さらには今後, 集中治療専門臨床工学技士として更なる成長を目指しており, その一環として, 学会やセミナー等を通じて研究成果や実践事例を積極的に発表し, 専門知識の共有を図ることを考えています. また, 医学雑誌への寄稿を通じて, 幅広い読者に向けた専門的な情報を提供することも重要視しています.
将来的には集中治療専門医や集中治療関連認定資格等の修練施設基準として, 集中治療専門臨床工学技士の在籍が必須となることを意識し, 希望する. 施設基準は, 高度な技術や設備が整っていることを示す指標であり, その基準を満たすことは集中治療専門臨床工学技士としての信頼性と専門性を高める重要な要素である. 演者はこの施設基準に集中治療専門臨床工学技士が関与することを当面の目標とし, そのために必要な知識やスキルを継続的に学び, 専門領域でのリーダーシップを発揮する意欲を継続するようにする.

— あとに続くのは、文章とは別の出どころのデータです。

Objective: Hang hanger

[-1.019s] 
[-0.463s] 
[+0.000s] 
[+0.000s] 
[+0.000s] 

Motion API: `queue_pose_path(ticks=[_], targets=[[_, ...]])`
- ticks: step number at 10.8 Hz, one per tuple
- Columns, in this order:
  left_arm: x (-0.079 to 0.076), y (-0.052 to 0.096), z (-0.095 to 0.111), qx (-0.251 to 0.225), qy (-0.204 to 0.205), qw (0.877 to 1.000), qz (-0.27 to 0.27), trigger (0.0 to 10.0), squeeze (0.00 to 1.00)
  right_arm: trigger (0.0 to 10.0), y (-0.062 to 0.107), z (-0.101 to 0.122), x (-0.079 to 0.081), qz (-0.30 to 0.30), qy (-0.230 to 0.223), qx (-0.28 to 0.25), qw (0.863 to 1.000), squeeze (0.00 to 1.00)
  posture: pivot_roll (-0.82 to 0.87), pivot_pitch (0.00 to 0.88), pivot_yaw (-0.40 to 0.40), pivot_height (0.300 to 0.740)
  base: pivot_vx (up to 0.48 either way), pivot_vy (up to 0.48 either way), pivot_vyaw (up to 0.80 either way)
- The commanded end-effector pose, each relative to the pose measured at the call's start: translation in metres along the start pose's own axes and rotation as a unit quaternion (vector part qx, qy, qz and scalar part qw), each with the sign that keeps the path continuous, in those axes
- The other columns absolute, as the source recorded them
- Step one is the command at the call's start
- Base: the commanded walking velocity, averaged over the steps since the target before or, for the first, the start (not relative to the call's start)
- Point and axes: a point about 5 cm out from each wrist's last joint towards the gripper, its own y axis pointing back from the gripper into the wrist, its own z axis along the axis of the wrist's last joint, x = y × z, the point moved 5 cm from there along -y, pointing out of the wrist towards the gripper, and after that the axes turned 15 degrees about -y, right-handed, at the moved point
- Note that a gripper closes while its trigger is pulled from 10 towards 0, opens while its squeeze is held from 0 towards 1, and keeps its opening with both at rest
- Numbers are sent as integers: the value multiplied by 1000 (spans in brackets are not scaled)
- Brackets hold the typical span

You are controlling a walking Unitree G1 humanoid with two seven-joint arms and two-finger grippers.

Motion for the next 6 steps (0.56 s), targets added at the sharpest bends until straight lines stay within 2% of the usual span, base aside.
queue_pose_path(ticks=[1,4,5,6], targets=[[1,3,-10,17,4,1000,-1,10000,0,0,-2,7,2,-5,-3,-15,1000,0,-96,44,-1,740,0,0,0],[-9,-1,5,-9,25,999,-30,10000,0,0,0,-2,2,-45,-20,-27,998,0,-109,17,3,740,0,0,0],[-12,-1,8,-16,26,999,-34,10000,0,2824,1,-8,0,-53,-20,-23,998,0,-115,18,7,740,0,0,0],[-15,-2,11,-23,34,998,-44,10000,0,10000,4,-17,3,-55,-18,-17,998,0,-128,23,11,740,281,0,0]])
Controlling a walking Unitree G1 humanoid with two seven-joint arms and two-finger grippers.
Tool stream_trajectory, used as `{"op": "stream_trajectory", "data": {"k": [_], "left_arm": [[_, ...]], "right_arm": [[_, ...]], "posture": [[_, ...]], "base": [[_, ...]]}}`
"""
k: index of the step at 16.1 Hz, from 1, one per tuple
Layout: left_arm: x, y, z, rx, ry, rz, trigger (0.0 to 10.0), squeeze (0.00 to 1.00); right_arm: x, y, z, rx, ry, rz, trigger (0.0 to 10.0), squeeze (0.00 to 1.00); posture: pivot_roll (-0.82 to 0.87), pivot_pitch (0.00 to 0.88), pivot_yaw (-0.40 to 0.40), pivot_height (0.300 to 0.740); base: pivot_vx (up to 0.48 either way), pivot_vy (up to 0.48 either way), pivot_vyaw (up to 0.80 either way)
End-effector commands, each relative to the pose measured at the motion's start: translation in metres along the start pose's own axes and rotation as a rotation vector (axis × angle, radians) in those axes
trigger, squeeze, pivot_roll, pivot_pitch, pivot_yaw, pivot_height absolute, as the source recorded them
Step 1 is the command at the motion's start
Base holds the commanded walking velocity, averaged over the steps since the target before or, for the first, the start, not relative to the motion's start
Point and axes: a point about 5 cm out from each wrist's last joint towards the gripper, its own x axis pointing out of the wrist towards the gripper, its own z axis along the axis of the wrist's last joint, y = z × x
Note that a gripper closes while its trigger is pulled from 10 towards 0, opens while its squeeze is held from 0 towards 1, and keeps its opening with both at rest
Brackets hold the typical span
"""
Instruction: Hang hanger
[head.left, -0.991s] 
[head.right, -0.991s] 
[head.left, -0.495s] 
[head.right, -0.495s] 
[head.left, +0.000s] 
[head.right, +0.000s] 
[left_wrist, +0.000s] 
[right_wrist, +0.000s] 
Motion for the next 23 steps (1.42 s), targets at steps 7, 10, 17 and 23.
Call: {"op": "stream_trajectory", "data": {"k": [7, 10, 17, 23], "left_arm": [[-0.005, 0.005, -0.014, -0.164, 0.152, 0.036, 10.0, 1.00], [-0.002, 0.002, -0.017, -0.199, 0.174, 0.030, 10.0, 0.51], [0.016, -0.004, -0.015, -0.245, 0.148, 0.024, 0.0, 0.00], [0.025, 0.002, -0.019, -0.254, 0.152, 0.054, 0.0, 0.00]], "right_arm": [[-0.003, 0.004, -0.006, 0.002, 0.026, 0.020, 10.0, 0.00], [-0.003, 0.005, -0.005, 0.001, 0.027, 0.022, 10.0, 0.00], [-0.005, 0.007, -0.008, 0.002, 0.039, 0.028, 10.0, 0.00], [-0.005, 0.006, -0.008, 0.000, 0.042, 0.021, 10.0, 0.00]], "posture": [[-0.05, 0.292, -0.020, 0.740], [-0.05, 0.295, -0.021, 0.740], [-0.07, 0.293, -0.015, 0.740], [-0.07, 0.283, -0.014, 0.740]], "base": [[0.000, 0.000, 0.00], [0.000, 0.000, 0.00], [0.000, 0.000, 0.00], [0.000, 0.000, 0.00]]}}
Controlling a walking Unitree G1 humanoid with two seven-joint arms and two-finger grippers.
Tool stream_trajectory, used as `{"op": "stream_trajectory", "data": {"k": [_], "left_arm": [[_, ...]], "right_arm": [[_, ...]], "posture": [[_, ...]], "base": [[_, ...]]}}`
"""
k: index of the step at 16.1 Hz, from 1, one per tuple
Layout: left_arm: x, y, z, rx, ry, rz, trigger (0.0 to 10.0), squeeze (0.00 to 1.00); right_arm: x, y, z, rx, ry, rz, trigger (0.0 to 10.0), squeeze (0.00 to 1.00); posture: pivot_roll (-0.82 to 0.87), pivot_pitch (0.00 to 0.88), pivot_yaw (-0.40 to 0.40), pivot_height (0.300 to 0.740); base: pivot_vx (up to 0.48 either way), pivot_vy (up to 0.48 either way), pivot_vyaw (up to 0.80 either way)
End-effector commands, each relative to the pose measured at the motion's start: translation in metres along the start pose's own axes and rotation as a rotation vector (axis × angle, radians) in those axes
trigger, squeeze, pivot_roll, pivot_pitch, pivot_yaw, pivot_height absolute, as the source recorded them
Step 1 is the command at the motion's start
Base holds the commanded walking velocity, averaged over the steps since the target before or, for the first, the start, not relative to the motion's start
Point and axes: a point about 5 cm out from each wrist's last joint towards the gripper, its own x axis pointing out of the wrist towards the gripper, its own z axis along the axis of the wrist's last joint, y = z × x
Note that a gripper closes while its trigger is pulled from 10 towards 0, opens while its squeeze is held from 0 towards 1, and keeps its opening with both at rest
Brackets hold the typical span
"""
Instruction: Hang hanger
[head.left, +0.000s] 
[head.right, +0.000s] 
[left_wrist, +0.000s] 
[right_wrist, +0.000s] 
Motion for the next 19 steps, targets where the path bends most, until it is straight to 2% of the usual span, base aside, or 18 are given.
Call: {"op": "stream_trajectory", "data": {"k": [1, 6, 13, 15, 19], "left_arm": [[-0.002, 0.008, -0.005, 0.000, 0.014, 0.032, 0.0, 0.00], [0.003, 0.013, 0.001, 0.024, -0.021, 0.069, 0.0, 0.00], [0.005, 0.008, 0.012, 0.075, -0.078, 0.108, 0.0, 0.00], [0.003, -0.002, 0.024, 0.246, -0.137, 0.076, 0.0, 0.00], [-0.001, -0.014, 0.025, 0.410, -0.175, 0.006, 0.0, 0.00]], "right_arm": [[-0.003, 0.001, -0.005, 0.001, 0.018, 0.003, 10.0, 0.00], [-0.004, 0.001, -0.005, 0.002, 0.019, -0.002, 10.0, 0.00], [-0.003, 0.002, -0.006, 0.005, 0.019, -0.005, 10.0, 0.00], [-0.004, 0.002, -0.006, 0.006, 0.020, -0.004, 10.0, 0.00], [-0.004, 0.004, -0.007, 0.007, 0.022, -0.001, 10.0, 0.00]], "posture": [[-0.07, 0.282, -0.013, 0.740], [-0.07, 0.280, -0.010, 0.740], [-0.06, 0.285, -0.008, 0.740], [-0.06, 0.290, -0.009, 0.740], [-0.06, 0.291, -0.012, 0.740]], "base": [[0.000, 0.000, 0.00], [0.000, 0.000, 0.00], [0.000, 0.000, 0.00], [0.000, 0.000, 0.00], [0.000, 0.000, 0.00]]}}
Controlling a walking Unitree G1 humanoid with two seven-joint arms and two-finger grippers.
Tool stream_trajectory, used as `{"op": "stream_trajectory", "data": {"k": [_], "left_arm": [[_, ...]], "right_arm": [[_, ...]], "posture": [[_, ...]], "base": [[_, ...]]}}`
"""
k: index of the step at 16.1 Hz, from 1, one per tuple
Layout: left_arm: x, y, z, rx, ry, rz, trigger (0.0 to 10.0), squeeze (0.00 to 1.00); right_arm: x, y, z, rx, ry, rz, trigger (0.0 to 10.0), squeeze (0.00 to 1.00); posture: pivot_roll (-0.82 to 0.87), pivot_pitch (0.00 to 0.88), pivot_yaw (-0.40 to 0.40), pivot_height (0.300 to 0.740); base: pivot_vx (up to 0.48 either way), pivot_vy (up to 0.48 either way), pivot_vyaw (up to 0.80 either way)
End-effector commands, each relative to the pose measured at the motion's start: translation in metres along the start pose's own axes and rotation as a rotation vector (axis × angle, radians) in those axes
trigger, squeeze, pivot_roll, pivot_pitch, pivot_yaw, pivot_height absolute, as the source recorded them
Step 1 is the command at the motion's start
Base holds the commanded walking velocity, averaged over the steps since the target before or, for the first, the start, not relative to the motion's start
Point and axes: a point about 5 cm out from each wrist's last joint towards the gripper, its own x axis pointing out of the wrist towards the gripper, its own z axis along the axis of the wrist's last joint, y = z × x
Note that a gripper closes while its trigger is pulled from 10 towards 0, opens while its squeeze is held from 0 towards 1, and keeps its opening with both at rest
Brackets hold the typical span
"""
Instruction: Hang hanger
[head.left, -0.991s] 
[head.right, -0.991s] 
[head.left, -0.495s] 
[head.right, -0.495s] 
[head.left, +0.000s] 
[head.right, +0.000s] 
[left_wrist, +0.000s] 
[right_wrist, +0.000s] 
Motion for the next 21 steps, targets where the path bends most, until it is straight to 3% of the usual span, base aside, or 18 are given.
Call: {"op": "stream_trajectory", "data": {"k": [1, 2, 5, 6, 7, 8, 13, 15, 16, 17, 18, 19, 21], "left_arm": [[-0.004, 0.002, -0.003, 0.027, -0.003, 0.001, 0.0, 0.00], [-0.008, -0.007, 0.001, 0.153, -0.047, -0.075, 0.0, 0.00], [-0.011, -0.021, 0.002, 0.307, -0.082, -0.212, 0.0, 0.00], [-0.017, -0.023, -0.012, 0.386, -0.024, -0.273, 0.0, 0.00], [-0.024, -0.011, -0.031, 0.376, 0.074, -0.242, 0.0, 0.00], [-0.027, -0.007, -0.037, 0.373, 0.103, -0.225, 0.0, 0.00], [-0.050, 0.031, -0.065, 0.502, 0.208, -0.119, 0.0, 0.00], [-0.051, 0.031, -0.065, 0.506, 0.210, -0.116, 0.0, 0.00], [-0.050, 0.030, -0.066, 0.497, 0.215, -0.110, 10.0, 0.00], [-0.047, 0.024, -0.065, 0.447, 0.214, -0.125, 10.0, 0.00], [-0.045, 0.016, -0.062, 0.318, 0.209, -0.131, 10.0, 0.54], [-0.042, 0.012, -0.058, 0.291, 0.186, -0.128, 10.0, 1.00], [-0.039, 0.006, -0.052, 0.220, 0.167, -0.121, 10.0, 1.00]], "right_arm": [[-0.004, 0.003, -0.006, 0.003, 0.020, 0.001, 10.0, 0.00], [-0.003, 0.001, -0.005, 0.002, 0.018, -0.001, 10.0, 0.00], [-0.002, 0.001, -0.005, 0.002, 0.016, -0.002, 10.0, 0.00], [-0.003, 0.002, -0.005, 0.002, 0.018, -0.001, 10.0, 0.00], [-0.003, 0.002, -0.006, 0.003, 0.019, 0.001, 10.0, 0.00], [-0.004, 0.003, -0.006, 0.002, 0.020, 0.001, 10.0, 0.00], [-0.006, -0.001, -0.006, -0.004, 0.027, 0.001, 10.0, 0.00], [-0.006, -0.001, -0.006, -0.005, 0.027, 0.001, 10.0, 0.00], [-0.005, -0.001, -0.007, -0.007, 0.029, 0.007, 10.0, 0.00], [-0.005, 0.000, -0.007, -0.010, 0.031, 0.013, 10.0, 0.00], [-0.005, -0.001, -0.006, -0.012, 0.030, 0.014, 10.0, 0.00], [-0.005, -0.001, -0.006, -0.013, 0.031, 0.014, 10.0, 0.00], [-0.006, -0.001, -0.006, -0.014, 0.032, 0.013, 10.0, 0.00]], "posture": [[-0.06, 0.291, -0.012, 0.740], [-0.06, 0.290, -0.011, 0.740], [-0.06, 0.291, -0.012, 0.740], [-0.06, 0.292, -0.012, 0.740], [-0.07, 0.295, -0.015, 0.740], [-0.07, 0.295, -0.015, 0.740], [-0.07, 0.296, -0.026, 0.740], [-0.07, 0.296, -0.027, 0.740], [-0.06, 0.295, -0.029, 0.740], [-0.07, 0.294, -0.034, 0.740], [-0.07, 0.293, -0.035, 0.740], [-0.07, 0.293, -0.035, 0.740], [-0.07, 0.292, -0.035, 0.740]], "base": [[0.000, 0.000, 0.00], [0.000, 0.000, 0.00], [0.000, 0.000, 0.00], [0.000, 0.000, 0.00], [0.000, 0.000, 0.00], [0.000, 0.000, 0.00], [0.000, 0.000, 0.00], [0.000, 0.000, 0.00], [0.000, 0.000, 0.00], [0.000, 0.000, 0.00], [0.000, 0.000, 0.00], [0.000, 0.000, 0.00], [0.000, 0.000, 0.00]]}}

PS3-4 集中治療専門臨床工学技士が担う役割を考える
下田 峻椰
国立大学法人 長崎大学病院 ME機器センター
当院の集中治療部(ICU)はClosed ICU8床, Open ICU12床が設置されている. 臨床工学技士(CE)は2015年7月より宿日直体制の導入, 2020年4月より2交代制勤務へ移行した. ME機器センターには31名が属しており, 内26名がICU業務を行うことが可能である. 平日日勤帯ではICU専従者1名とローテーター1~2名, 休日日勤帯は1〜2名, 夜勤帯は1名が基本配置である.
集中治療専門臨床工学技士の役割はICUへの常駐により, 医師や看護師などの多職種とディスカッションを行う. また, 突発的な対応よりも事前に患者状態や治療方針などを詳細に把握し, 積極的な介入に加えて, 現場の要望に即座に応えられる体制となっている. その他様々な役割は考えられるが, 今回, 私からは教育的側面についての意見を提示したい.
他部門の専従スタッフやローテーターがICU業務に関わる以上, 教育は長期的な医療の質向上のために重要であると考える. そこで, 当院では業務マニュアルと業務到達度評価の作成により一定水準までの教育体制が整備されている. そのため, 24時間体制で基本的な業務への対応が可能となっている. この体制を維持するために必要なものが集中治療専門臨床工学技士である. 多くのCEが関わるICU業務を統括的立場としてその役割は重要だと考える. 基本的な業務を標準化し, 頻度の少ない業務に対しては, 指導的立場となることで連続した集中治療を継続できる. また, 現場からの要望を部門の運営状況に応じてフィードバックすることが可能である. このような教育構造により, 未来の集中治療を担うCEの育成が期待できる.
集中治療専門臨床工学技士は集中治療を牽引していくとともに, 発展に寄与する責務がある. 自分自身の能力の向上からチーム全体, 時にはさらに大きな枠組みの中で活躍できるような連携活動などが今後期待されるだろう.